WHAT TO WORK ON: For every line below, output the text exactly and leave out images.

SUPPLIED DATA:
----
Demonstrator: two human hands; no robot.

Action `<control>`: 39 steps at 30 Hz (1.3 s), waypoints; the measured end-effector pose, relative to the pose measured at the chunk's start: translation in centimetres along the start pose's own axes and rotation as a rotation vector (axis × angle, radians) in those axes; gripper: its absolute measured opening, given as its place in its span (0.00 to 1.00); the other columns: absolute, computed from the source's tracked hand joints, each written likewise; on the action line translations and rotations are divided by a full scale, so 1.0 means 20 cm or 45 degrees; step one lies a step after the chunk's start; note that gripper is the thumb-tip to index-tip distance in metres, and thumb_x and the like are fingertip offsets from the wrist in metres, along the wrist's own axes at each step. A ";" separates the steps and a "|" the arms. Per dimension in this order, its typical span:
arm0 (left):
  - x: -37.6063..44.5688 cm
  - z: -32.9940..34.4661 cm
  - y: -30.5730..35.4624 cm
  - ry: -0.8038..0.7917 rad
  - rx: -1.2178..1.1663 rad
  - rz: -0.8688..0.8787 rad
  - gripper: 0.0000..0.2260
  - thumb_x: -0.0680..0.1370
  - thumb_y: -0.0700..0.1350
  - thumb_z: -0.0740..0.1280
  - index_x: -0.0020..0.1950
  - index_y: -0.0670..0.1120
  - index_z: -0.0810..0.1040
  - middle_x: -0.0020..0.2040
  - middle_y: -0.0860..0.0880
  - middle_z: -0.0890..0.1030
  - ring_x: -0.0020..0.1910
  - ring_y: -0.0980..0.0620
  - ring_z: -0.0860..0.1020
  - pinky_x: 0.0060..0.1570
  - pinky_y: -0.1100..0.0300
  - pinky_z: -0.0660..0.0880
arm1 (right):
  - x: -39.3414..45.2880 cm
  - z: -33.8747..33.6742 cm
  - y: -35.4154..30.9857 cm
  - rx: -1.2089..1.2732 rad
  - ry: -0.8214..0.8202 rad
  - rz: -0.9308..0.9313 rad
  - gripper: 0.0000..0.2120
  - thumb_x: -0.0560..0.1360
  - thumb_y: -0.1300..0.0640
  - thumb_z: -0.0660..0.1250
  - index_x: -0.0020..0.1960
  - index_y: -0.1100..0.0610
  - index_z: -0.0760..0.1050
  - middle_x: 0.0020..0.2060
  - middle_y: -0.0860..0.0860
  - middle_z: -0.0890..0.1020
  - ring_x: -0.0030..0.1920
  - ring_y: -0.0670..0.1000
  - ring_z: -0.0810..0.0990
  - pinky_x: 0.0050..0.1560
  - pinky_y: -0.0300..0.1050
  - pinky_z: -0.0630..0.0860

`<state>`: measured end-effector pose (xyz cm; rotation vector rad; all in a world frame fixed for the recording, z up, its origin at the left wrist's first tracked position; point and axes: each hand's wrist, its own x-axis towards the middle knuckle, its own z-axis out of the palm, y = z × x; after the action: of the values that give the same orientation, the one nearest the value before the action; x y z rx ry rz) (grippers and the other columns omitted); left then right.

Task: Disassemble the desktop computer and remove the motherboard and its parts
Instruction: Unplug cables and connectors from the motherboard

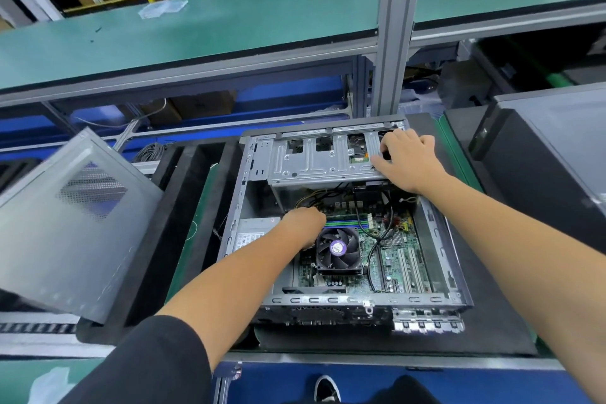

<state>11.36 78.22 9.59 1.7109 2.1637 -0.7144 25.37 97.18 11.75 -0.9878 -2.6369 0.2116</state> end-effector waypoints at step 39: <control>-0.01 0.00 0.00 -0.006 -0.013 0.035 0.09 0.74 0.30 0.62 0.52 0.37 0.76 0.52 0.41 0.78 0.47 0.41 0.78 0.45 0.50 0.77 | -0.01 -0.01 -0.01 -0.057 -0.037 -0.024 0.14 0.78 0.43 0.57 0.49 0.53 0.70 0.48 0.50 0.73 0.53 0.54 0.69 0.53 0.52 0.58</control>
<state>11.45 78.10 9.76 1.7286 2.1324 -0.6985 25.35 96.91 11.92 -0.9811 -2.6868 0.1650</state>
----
SOLUTION TO THE PROBLEM:
Demonstrator: two human hands; no robot.

Action `<control>`: 39 steps at 30 Hz (1.3 s), waypoints; the measured end-effector pose, relative to the pose measured at the chunk's start: translation in centimetres along the start pose's own axes and rotation as a rotation vector (axis × angle, radians) in those axes; gripper: its absolute measured opening, given as its place in its span (0.00 to 1.00); the other columns: absolute, computed from the source's tracked hand joints, each written likewise; on the action line translations and rotations are divided by a full scale, so 1.0 means 20 cm or 45 degrees; step one lies a step after the chunk's start; note that gripper is the thumb-tip to index-tip distance in metres, and thumb_x and the like are fingertip offsets from the wrist in metres, along the wrist's own axes at each step. A ";" separates the steps and a "|" the arms. Per dimension in this order, its typical span:
arm0 (left):
  - x: -37.6063..44.5688 cm
  - z: -32.9940..34.4661 cm
  - y: -30.5730..35.4624 cm
  - ry: -0.8038..0.7917 rad
  - rx: -1.2178..1.1663 rad
  - rz: -0.8688..0.8787 rad
  - gripper: 0.0000..0.2260
  - thumb_x: -0.0680..0.1370
  - thumb_y: -0.0700..0.1350
  - thumb_z: -0.0740..0.1280
  - index_x: -0.0020..0.1950
  - index_y: -0.0670..0.1120
  - index_z: -0.0810..0.1040
  - middle_x: -0.0020..0.2040
  - middle_y: -0.0860..0.0880
  - middle_z: -0.0890..0.1030
  - ring_x: -0.0020..0.1910
  - ring_y: -0.0980..0.0620
  - ring_z: -0.0860..0.1020
  - pinky_x: 0.0060..0.1570
  - pinky_y: -0.1100..0.0300
  - pinky_z: -0.0660..0.0880
arm1 (right):
  - x: -39.3414..45.2880 cm
  - z: -33.8747..33.6742 cm
  - y: -35.4154..30.9857 cm
  - rx: -1.2089..1.2732 rad
  - ry: -0.8214..0.8202 rad
  - rz: -0.9308..0.9313 rad
  - gripper: 0.0000..0.2120
  - thumb_x: -0.0560..0.1360
  - thumb_y: -0.1300..0.0640
  - thumb_z: -0.0660..0.1250
  - index_x: -0.0020..0.1960
  - index_y: -0.1100..0.0610
  - index_z: -0.0760..0.1050
  - middle_x: 0.0020..0.2060
  - middle_y: -0.0860..0.0860
  - middle_z: -0.0890..0.1020
  - ring_x: -0.0030..0.1920
  - ring_y: -0.0670..0.1000
  - ring_z: -0.0810..0.0990
  - pinky_x: 0.0050..0.1560
  - pinky_y: -0.0300..0.1050
  - pinky_z: -0.0630..0.0860

`<state>`: measured end-effector pose (xyz cm; rotation vector rad; all in a world frame fixed for the recording, z up, its origin at the left wrist's first tracked position; point and axes: each hand's wrist, its own x-axis towards the middle knuckle, its own z-axis out of the palm, y = z × x; after the action: of the values that give the same orientation, the one nearest the value before the action; x y z rx ry rz) (grippers and the other columns omitted); left then right.

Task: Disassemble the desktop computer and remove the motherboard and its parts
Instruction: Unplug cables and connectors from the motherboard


<state>11.36 78.22 9.59 1.7109 2.1637 -0.7144 25.37 97.18 11.75 -0.9878 -2.6369 0.2116</state> end-effector waypoints at step 39: <control>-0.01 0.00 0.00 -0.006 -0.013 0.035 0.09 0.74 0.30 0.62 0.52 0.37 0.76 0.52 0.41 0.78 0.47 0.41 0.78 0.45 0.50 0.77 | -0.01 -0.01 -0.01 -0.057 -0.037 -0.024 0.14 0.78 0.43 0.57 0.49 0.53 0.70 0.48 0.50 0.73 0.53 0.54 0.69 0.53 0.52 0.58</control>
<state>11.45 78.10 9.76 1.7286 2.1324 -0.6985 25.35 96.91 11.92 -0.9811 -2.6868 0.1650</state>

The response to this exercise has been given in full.